# congo frog care



## goldie1212

i have a single congo frog i recently inherited from a friend, who had her in with fish in a small tank. she had never heard of dechlorinator, and was feeding just flake food which the fish were eating before she found any. the frog was skin and bone. she now has a 40L tank to herself, and is enjoying frozen bloodworm and daphnia and has filled out nicely in the past week, and has shed her skin too. i was just wondering if its best to keep her alone or try to find another congo or 2 for company for her?


----------



## Ash1988

Would be nice for her to have some company


----------



## goldie1212

was just a little concerned about the tank size


----------



## Victor Creed

Congo Frog = African Dwarf Frog ??

"African Dwarf Frogs are very active and rarely will sit still for any period of time. When stationary, the African Dwarf Frog has been known to float in one spot, with its legs and arms completely outstretched, resting on one foot. This is a normal behavior called "burbling". Sometimes they will just float with arms and legs spread out, drifting on the surface. African dwarf frogs are generally peaceful with animals of their own size but their diet sometimes includes smaller animals. Other fish are known to eat the eggs of these frogs. African dwarf frogs spend most of their time eating or playing near the bottom of the water, where they feel safe from predators. Most frogs will sleep up to twelve hours a day, provided there is no potential threat of predators.

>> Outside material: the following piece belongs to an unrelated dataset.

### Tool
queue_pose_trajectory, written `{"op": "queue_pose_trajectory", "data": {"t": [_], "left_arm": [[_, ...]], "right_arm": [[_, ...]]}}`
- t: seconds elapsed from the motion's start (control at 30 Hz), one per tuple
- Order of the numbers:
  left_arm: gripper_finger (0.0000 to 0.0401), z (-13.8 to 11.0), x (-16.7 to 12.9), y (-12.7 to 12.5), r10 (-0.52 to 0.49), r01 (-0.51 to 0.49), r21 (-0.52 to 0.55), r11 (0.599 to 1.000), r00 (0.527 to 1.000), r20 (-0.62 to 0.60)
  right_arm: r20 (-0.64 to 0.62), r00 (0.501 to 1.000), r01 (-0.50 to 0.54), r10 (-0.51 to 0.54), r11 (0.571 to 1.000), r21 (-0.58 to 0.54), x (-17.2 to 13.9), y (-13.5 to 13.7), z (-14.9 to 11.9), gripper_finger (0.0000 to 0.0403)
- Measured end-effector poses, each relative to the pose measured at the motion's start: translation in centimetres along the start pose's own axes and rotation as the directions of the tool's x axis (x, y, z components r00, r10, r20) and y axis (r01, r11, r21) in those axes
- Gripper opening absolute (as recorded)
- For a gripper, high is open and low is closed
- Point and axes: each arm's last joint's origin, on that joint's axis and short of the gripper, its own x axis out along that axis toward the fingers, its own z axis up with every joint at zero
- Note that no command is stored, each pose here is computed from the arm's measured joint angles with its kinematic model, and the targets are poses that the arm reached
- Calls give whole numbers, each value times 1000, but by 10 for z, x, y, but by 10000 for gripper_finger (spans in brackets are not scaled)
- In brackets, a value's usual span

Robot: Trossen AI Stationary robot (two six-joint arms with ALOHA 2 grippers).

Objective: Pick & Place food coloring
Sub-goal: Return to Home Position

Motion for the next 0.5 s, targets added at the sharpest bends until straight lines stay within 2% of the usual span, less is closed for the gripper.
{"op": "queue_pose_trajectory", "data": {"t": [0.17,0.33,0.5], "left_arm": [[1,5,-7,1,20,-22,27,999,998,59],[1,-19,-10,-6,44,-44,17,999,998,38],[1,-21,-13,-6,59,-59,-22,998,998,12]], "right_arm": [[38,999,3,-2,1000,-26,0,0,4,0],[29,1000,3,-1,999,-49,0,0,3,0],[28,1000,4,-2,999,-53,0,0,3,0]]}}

It is commonly suggested that these frogs be kept in groups of two or more due to their social nature. A minimum of 1 gallon per frog is needed to keep these frogs, as they are very active and need the space to move. Despite being fully aquatic, the African Dwarf Frog still needs to be able to reach the surface to breathe. Very high or deep tanks are not recommended. These amphibians are not great swimmers, and deep tanks may pose a challenge to their ability to breathe. They also should be kept in an enclosure with a secure cover to prevent escape and plenty of hiding spaces as in the wild they tend to be prey to a variety of animals and causes skittish behavior in open spaces. The optimum water temperature for aquatic frogs is 75–82 °F. The pH value in the tank should be maintained between 6.5 – 7.5.


(These frogs also come out of the water every once in a while.)

ADFs are compatible with most bottom feeders and algae eaters. Respectful tropical fish can also be used as tank mates although aggressive fish will often fight or injure the frogs. As African dwarves are slow eaters it is not uncommon for tankmates to eat all the food while the frogs go hungry. If this becomes a problem, methods of delivering the food directly to the bottom of the tank (such as with a turkey baster) should be employed to ensure the frogs are adequately fed.

African dwarf frogs do not have teeth, so they swallow their food whole. Common foods include blood worms, brine shrimp, water fleas (daphnia), shrimp, and various brands of commercial frog food. These frogs will also eat mosquito larvae, black worms, guppy fry, glassworms, tadpole bites, reptomin, gammarus, dried krill, baby shrimp, frozen beefheart, small fish, and small earthworms. On rare occasions these frogs will eat water snails and brittle shells. African dwarf frogs are bottom-feeders and are rarely seen eating at the surface of the water."

reference: Wikipedia

This article covered about everything I was gonna say, except that a 20H or 29 gallon is too high, I'd keep the tank height 12 inches or less. Other than that, their care sounds nearly identical to SA/CA Cichlids, ironically.


----------



## goldie1212

thank you for that. ive found conflicting info. she is in a 40L tank to herself at the moment, so i will find her a buddy or 2.


----------



## Victor Creed

goldie1212 said:


> thank you for that. ive found conflicting info. she is in a 40L tank to herself at the moment, so i will find her a buddy or 2.


How tall is it though?


----------



## goldie1212

12" tall. so around 11" water depth. she likes to sit under a java moss planted piece of bogwood in there, shes nice and active. i did have her briefly in my 28" tall community tank when i was first given her last week, but i felt she wasnt getting enough to eat, although she was fine getting to the surface for a breather, it did seem like an epic swim to get there. hence me going out and buying her her own little tank (another tank just for a rescue :whistling2 and now shes alone.


----------



## Stan193

Not sure which species you mean?
I have a xenopus laevis in with fish but it gets enough food becuase she eats from my hand. 
I have xenopus tropicalis in with fish too (not that many fish) and they get enough, its more a case of do they leave anything for the fish with these greedy pigs.


----------



## firebelliedfreak

i had a group of four juvies in a tank that size
you could have some guppies, and then the fry will also be a food source
and a friend or 2 couldnt hurt, bare in mind that they do fight (over food )and will grab onto eachothers limbs at feeding time
dont put any 'sucker type' fish in there as they will likely suck the 'slime' off your frogs and their legs in a few cases i have heard of
there is a link to something telling you what not to mix, ill see if i can find it


----------



## jakedearman

hi, ive just got a congo frog and they are great with other species. got mine with 2 turtles 6 danios 2 guppies and addmittedly they do suck acctionally slime but 2 suckling fish, Great pets!


----------